×
Community Blog Zero-Trust Security Practice of Nacos

Zero-Trust Security Practice of Nacos

This article introduces how to ensure Nacos data security based on the concept of zero-trust security, covering common security risks, Nacos runtime p.

By Zunfei Liu

As a configuration center, Nacos often stores sensitive information. Misuse of Nacos can lead to security risks. The two most common problems are:

  1. Can Nacos be exposed to the Internet? No, because Nacos is a registry configuration center and an internal system, it should not be exposed to the Internet.
  2. Is it okay to enable Internet access without authentication? No, because it leaves the system vulnerable to unauthorized access and cyber attacks.

Check if you have these two types of problems. If you do, solve them immediately. After resolving these basic issues, let's explore the advanced security features.

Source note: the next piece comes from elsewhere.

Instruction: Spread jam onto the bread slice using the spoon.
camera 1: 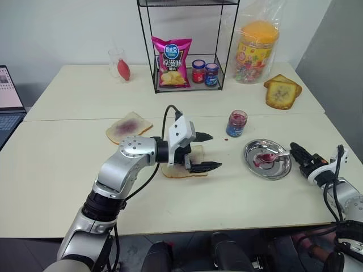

Practical Background of Security Risk

With the rise of cloud computing, the Internet of Things (IoT), big data, and AI, the modern system network deployment architecture has become more complex. The traditional network boundary is becoming increasingly blurred, which has a significant impact on traditional network security architecture. Security risks have a greater impact on enterprise development. In this context, the concept of zero-trust security has emerged and is guiding modern network security architecture. This article will introduce how to ensure Nacos data security based on the concept of zero-trust security.

The content shared today will be divided into three parts. The first part will briefly introduce Nacos and its common usage scenarios. The second part will analyze possible security risks based on Nacos runtime principles. The lack of necessary security protection for Nacos is also a cause of Nacos data leakage. The last part will share best practices for Nacos under zero-trust security and how to make Nacos run more securely in production environments.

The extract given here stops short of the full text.